Your response should be the complete data, transcribed exactly.
GIVEN INFORMATION below:
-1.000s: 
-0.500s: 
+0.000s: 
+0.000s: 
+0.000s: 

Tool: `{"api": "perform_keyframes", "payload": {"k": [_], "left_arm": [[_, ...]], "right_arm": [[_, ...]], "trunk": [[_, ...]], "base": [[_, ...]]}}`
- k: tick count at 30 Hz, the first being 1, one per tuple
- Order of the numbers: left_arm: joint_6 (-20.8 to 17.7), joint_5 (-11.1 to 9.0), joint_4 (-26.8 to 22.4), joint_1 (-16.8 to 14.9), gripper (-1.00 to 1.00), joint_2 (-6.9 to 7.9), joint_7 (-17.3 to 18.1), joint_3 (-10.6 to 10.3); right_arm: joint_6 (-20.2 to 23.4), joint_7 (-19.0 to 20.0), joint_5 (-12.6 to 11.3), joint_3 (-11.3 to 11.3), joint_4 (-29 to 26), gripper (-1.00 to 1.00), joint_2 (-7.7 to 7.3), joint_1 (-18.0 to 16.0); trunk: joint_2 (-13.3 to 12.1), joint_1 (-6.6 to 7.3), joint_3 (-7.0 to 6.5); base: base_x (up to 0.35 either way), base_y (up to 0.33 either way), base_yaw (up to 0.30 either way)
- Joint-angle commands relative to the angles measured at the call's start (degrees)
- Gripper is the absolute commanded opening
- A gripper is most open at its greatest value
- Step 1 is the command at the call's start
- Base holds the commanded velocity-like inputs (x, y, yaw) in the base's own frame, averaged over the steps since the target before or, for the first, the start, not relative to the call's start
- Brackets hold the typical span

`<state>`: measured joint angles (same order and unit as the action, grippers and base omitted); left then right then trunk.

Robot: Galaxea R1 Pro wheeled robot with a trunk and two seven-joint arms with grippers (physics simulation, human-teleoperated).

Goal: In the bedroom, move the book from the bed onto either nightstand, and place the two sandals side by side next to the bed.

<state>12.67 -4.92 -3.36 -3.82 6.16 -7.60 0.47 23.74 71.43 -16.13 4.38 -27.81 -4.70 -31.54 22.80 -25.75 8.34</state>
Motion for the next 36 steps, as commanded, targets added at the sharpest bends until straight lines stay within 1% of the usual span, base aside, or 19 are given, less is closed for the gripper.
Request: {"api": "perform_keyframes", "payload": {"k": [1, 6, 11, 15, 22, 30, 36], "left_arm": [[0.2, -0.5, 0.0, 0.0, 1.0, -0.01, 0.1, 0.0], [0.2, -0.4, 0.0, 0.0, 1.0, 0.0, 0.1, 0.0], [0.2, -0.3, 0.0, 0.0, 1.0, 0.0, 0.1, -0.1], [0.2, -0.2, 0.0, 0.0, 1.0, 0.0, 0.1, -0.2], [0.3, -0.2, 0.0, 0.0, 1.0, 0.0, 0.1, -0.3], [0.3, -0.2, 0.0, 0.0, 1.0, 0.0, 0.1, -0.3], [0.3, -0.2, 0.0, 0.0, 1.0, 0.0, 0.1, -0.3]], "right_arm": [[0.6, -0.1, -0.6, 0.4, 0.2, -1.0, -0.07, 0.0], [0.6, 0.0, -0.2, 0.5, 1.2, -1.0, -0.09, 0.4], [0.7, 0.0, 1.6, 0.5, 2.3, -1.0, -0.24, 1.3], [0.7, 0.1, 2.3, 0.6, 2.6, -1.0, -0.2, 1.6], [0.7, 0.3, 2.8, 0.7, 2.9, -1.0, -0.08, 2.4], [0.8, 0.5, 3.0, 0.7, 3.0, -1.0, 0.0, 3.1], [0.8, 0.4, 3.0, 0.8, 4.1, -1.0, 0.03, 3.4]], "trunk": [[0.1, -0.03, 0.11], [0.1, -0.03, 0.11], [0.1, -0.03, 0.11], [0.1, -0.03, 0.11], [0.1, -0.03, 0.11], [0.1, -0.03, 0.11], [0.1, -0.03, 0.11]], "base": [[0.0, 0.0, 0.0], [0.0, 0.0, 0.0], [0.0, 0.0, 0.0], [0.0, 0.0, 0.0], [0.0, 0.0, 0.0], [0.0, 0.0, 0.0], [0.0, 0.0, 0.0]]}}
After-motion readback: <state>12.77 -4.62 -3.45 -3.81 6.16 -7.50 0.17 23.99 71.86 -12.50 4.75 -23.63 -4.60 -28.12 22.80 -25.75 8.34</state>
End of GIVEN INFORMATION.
◆ REPLY
-1.000s: 
-0.500s: 
+0.000s: 
+0.000s: 
+0.000s: 

Tool: `{"api": "perform_keyframes", "payload": {"k": [_], "left_arm": [[_, ...]], "right_arm": [[_, ...]], "trunk": [[_, ...]], "base": [[_, ...]]}}`
- k: tick count at 30 Hz, the first being 1, one per tuple
- Order of the numbers: left_arm: joint_6 (-20.8 to 17.7), joint_5 (-11.1 to 9.0), joint_4 (-26.8 to 22.4), joint_1 (-16.8 to 14.9), gripper (-1.00 to 1.00), joint_2 (-6.9 to 7.9), joint_7 (-17.3 to 18.1), joint_3 (-10.6 to 10.3); right_arm: joint_6 (-20.2 to 23.4), joint_7 (-19.0 to 20.0), joint_5 (-12.6 to 11.3), joint_3 (-11.3 to 11.3), joint_4 (-29 to 26), gripper (-1.00 to 1.00), joint_2 (-7.7 to 7.3), joint_1 (-18.0 to 16.0); trunk: joint_2 (-13.3 to 12.1), joint_1 (-6.6 to 7.3), joint_3 (-7.0 to 6.5); base: base_x (up to 0.35 either way), base_y (up to 0.33 either way), base_yaw (up to 0.30 either way)
- Joint-angle commands relative to the angles measured at the call's start (degrees)
- Gripper is the absolute commanded opening
- A gripper is most open at its greatest value
- Step 1 is the command at the call's start
- Base holds the commanded velocity-like inputs (x, y, yaw) in the base's own frame, averaged over the steps since the target before or, for the first, the start, not relative to the call's start
- Brackets hold the typical span

`<state>`: measured joint angles (same order and unit as the action, grippers and base omitted); left then right then trunk.

Robot: Galaxea R1 Pro wheeled robot with a trunk and two seven-joint arms with grippers (physics simulation, human-teleoperated).

Goal: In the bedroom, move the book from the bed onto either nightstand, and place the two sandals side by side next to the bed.

<state>12.67 -4.92 -3.36 -3.82 6.16 -7.60 0.47 23.74 71.43 -16.13 4.38 -27.81 -4.70 -31.54 22.80 -25.75 8.34</state>
Motion for the next 36 steps, as commanded, targets added at the sharpest bends until straight lines stay within 1% of the usual span, base aside, or 19 are given, less is closed for the gripper.
Request: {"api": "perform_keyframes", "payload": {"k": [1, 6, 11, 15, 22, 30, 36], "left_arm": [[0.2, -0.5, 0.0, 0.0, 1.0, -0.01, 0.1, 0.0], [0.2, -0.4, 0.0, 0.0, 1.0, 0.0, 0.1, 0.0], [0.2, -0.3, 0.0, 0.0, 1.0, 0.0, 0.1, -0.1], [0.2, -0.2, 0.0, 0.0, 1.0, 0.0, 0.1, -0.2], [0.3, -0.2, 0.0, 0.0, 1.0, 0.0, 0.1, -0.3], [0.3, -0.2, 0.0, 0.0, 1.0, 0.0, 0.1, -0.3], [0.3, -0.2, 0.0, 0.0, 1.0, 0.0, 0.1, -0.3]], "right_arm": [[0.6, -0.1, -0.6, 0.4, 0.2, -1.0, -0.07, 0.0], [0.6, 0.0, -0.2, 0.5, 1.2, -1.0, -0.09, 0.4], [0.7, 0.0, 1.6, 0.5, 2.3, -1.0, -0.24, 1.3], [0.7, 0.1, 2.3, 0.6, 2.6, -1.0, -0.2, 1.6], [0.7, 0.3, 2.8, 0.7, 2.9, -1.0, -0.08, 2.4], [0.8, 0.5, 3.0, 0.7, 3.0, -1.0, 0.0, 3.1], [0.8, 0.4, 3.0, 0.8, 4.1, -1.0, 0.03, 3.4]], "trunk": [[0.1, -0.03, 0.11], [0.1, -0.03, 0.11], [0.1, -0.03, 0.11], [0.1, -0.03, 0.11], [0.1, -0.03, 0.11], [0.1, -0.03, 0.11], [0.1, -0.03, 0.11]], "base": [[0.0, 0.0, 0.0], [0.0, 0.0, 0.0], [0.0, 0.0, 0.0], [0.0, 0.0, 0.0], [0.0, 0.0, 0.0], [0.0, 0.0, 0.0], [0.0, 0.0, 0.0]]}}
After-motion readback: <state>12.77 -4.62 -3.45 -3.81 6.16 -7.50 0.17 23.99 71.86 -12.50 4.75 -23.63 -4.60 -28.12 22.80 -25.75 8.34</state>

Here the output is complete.